Fast motion editing is another one that used by the editor quite often in the film, usually trying to imply the high frequency of the action or, not to bore the audience with the routine and tedious scenes as long as they understand what is going on. Respective examples are when the mother Sara takes the pills every single time and when she does the housework afterwards. The fraction of the doctor-patient sequence is rather unique in such a way that a contrast of fast motion(doctor) and slow motion(mother) are brought together in the same shots, causing a distinctive yet unspeakable feeling to the audience.

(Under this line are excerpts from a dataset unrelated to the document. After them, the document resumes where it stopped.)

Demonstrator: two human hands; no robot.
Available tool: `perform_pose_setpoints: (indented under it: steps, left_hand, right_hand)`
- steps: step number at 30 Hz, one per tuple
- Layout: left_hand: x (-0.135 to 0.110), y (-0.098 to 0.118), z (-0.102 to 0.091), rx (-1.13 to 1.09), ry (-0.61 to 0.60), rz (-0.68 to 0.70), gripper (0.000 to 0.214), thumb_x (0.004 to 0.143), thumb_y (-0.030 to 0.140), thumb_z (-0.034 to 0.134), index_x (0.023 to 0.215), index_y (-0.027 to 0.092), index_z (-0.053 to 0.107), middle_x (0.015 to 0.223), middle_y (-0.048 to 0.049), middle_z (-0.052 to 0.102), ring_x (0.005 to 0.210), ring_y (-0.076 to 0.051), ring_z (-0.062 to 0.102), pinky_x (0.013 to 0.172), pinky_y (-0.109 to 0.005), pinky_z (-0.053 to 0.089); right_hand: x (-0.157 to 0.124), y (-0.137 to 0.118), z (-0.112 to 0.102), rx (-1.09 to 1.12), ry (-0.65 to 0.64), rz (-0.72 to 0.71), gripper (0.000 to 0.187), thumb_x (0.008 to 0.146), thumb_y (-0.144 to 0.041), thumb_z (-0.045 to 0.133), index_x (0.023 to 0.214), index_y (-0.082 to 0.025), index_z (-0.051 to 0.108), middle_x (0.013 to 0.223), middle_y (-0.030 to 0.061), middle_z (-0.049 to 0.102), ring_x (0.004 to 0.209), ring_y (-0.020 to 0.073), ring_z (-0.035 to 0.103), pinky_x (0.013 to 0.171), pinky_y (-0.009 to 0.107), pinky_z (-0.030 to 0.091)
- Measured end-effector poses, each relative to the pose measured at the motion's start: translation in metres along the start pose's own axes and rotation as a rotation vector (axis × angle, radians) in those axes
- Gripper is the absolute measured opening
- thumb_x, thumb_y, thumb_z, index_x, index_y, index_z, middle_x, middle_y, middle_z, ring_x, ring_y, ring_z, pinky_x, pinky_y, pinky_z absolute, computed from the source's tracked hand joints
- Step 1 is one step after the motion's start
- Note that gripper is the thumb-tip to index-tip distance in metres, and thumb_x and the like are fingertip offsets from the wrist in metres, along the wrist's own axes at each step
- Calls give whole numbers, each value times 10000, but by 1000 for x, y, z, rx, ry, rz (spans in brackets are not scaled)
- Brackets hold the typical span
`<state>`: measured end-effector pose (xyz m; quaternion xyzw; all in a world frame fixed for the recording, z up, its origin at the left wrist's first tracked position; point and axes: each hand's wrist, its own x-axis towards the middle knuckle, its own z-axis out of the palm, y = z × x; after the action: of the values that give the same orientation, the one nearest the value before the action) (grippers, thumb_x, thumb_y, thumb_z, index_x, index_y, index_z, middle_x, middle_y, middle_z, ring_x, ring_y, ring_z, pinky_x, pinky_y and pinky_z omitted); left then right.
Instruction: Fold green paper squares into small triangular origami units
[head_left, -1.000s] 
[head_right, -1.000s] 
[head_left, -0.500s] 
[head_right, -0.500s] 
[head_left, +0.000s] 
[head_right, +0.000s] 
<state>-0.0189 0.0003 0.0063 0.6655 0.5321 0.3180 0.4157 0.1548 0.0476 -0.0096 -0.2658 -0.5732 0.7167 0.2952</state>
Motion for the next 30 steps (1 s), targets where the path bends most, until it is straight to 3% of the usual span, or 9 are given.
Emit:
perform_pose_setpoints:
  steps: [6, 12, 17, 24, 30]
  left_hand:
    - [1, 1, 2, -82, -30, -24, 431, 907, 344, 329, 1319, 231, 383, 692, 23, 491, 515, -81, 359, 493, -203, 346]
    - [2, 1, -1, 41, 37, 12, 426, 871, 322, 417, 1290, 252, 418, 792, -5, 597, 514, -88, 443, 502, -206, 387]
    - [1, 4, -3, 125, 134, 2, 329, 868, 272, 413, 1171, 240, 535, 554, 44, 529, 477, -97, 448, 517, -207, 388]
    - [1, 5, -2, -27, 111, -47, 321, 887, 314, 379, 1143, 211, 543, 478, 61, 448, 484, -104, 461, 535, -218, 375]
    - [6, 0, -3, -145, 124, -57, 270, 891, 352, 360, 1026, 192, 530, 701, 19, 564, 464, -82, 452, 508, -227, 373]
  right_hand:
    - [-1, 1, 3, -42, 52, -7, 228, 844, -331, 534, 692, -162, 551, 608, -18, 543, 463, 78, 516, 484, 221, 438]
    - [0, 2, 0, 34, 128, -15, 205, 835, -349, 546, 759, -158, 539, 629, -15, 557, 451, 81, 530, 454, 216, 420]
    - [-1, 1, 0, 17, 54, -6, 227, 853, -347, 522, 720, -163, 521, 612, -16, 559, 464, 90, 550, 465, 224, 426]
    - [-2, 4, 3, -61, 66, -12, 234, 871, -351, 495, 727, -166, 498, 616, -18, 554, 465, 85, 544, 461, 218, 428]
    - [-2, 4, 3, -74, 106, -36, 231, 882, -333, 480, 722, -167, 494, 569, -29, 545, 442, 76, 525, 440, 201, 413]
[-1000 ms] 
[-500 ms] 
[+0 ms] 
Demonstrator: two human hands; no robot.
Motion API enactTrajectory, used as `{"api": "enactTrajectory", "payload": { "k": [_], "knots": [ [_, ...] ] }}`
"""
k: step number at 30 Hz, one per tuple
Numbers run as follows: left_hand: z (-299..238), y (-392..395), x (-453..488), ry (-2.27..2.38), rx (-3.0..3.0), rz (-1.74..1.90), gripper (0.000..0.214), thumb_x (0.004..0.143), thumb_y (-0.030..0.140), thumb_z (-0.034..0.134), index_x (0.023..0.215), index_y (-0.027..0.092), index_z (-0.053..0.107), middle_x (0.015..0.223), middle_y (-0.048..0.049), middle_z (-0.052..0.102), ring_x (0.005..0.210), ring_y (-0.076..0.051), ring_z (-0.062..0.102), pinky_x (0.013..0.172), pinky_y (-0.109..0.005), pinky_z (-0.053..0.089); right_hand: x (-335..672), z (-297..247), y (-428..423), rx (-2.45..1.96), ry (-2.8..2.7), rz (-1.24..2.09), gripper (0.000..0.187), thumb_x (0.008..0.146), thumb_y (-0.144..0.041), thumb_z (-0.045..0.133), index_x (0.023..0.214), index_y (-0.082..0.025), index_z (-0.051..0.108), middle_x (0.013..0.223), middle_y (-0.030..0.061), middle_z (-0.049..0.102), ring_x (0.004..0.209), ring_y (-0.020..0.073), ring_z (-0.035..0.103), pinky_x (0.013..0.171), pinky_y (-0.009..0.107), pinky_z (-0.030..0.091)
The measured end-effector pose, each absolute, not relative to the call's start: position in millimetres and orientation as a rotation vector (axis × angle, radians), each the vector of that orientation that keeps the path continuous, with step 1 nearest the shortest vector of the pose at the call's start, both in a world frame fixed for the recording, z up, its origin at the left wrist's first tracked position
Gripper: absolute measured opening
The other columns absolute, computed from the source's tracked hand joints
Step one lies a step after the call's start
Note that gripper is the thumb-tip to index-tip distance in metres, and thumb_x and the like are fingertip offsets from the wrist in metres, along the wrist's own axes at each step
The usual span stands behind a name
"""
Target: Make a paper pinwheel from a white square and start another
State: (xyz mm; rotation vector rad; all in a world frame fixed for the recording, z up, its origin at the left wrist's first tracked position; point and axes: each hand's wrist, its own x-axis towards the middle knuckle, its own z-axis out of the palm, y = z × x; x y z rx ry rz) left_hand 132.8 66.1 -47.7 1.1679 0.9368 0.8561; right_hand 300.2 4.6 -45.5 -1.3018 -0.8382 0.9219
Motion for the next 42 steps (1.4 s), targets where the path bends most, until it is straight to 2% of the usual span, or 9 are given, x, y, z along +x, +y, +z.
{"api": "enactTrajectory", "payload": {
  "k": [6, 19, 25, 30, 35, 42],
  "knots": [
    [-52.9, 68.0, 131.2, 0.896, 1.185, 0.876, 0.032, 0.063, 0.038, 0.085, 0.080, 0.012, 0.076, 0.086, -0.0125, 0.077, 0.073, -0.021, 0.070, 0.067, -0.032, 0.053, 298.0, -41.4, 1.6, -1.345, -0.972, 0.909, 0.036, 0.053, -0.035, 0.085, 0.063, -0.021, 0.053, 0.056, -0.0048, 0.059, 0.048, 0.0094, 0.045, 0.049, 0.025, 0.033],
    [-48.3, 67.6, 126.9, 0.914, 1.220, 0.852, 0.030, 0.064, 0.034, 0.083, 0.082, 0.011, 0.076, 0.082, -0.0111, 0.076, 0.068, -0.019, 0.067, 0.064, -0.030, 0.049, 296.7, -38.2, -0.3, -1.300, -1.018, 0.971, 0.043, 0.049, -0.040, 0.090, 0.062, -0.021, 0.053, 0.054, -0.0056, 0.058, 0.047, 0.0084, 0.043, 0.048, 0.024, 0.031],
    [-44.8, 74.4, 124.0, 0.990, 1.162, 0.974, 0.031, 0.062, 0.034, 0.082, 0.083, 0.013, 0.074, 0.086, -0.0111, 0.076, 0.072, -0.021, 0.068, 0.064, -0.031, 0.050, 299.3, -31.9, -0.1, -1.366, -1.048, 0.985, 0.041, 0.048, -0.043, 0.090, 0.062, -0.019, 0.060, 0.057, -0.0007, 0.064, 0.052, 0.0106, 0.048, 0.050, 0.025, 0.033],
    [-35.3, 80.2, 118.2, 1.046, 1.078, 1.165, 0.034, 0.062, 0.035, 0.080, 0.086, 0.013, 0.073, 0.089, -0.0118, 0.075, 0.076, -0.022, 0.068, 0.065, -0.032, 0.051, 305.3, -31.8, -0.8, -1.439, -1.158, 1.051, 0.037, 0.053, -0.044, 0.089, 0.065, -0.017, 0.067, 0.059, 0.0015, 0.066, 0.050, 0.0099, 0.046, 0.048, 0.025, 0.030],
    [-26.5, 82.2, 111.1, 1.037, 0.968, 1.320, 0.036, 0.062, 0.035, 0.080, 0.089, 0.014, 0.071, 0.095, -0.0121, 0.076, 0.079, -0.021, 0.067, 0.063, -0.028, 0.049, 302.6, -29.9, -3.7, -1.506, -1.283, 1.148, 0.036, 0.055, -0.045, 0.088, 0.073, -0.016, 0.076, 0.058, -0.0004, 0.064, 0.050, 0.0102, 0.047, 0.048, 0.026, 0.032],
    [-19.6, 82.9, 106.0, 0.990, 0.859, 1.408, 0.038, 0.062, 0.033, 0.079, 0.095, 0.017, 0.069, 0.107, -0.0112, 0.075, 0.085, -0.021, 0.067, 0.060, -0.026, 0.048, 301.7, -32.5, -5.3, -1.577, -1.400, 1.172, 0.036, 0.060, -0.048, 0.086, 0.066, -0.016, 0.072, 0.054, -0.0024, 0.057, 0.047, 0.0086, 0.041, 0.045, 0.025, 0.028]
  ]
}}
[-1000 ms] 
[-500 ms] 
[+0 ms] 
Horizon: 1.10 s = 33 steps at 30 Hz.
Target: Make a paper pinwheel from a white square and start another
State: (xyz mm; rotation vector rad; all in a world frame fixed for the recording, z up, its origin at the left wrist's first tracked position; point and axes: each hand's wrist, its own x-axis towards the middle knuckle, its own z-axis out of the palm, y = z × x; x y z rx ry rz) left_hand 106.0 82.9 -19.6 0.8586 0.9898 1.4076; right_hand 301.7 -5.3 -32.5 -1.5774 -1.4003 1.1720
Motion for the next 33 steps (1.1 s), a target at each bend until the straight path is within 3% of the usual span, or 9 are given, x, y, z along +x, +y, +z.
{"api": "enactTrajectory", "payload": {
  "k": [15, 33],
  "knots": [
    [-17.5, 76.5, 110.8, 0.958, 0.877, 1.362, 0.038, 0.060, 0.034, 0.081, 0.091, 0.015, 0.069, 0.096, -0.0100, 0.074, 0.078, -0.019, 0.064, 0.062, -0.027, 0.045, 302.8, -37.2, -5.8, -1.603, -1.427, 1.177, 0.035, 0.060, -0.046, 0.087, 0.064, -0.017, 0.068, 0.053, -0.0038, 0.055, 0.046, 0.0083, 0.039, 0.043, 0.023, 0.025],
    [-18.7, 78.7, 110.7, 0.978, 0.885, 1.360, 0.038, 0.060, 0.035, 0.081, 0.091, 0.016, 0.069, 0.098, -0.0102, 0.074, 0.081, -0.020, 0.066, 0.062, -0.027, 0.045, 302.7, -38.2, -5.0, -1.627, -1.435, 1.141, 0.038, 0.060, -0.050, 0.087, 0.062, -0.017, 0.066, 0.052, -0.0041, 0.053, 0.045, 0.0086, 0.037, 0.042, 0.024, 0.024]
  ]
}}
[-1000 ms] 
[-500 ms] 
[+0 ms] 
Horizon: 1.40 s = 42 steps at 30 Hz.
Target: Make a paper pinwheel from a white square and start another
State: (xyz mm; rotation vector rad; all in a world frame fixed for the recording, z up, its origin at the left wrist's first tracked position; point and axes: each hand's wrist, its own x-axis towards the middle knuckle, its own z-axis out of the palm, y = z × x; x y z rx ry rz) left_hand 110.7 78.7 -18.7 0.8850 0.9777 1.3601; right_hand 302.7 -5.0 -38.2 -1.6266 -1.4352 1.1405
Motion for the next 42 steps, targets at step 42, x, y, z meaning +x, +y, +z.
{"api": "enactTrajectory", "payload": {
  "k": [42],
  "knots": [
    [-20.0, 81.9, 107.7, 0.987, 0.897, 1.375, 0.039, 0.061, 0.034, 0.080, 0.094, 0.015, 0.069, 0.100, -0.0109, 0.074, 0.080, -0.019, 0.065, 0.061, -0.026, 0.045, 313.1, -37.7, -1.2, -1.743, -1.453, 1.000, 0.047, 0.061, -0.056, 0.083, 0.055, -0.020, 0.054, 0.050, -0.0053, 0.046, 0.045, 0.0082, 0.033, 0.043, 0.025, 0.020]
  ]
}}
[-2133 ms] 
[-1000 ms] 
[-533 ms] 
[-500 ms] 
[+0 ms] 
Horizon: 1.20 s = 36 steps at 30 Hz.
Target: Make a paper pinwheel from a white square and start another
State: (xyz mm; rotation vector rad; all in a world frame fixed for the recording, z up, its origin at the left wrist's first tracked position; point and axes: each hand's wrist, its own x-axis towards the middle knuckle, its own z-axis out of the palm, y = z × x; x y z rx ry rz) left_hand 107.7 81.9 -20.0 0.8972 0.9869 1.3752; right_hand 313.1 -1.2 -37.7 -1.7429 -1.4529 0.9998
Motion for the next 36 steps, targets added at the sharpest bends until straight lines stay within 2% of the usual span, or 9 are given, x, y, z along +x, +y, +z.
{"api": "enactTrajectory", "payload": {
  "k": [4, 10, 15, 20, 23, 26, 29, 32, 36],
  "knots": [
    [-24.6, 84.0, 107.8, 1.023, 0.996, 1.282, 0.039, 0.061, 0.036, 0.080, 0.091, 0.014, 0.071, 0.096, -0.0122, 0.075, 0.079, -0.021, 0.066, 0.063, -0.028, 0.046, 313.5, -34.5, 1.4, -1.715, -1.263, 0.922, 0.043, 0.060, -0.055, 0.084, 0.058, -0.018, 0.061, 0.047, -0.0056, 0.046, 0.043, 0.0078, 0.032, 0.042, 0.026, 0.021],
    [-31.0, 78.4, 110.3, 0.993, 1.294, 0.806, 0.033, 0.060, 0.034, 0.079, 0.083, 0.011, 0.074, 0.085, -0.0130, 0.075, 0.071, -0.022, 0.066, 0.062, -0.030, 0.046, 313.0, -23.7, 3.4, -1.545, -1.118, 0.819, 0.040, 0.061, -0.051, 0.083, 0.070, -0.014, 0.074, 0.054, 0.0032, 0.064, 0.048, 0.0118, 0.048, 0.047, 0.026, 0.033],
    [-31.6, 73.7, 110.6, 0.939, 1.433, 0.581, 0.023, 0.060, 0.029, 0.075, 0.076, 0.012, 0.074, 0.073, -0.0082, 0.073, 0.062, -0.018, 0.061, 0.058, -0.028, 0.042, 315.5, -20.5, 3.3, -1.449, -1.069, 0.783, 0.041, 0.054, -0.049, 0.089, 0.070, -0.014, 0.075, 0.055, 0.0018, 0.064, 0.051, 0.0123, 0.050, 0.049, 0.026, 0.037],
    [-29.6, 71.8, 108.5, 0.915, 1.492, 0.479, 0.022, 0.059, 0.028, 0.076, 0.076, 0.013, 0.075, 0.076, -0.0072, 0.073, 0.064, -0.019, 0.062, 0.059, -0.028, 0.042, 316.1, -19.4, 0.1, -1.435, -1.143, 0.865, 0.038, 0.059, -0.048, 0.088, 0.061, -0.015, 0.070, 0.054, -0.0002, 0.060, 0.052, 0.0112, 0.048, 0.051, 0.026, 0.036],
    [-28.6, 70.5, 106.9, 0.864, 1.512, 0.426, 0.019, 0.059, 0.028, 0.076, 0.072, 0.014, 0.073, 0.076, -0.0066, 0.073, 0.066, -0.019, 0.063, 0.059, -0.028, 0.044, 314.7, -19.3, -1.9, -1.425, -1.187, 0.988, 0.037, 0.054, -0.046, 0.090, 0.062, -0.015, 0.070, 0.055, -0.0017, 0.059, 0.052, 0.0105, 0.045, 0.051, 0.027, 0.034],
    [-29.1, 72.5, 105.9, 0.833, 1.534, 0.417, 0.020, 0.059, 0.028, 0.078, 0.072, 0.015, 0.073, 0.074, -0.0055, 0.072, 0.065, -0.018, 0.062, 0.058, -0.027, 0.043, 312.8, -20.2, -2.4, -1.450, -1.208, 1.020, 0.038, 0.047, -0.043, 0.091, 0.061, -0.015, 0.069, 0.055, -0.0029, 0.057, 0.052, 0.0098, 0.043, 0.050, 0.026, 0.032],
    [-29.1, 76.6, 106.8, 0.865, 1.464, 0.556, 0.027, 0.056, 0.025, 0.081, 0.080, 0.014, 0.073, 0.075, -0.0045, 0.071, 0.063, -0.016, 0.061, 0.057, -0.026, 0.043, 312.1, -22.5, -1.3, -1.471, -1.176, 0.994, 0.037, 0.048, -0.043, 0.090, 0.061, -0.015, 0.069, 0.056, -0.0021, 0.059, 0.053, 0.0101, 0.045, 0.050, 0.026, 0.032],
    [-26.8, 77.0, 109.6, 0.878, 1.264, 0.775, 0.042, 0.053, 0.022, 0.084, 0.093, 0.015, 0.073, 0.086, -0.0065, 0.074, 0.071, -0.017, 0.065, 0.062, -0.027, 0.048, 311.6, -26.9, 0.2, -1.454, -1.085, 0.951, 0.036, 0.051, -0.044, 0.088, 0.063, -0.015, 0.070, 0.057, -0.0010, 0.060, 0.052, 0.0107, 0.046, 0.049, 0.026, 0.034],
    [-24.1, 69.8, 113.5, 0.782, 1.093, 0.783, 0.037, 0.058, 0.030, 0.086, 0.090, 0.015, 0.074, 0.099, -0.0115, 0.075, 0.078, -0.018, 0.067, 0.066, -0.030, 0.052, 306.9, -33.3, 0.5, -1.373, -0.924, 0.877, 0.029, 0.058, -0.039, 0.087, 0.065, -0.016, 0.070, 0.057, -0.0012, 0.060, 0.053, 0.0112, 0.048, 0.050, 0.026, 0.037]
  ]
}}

Split screen editing is used extensively as well, along with extreme close-ups. The most illustrative one is a set of shots where Harry and Marion caress each other on the bed. The screen is equally split into two parts with the left side on Harry and the other half on Marion. The reason this scene is carried out in this way is because it manifestly shows us the places on each character that the other person is focused on. At this romantic and somewhat psychedelic moment, they both lose a sense of self and are enraptured by their lover. The visual representation of this has to be split since an attempt to convey this in one shot would feel slightly cluttered and in disarray.
Another editing/ shooting technique well-worth-mentioning, is the long take used in the film where Marion walks out from her psychiatrist’s place after having sex with him only in exchange for money—-from the doorway, all the way to the elevator, down to the gate, out to the street, then the rain falls and Marion pukes.
To observe in more depth, you will find the usage of “dissolve”. The dissolve appears in the story when Sara dances weirdly and ghostly in her dark bedroom with the red dress partially on her plump body and the nearly scary makeup on her pale-white face. The dissolve allows the appearance of multiple images of Sara at the same time on the screen with different degrees of transparency, thus creating a creepy and spooky ambiance.
In addition to all those mentioned above, there is a shot in which the conversations match in two shots with different locations and time yet the same people. The matching of conversation is between Marion and her psychiatrist. The last shot of the first scene is in the restaurant where Marion says “I need some money” and the first shot of the next scene is on the bed with the psychiatrist saying “May I ask what it’s for”. This is incredibly coherent while controlling the pace very well.
To end this essay, Stephen Kings once says: To write is human, to edit is divine. From this quotation and the analysis above of the role of an editor as well as the in-depth exploration into requiem for a dream, we can at least paint a closer-to-reality profile of an editor and in the meantime gain deeper understandings of the crucial work he/ she does in delivering a masterpiece film.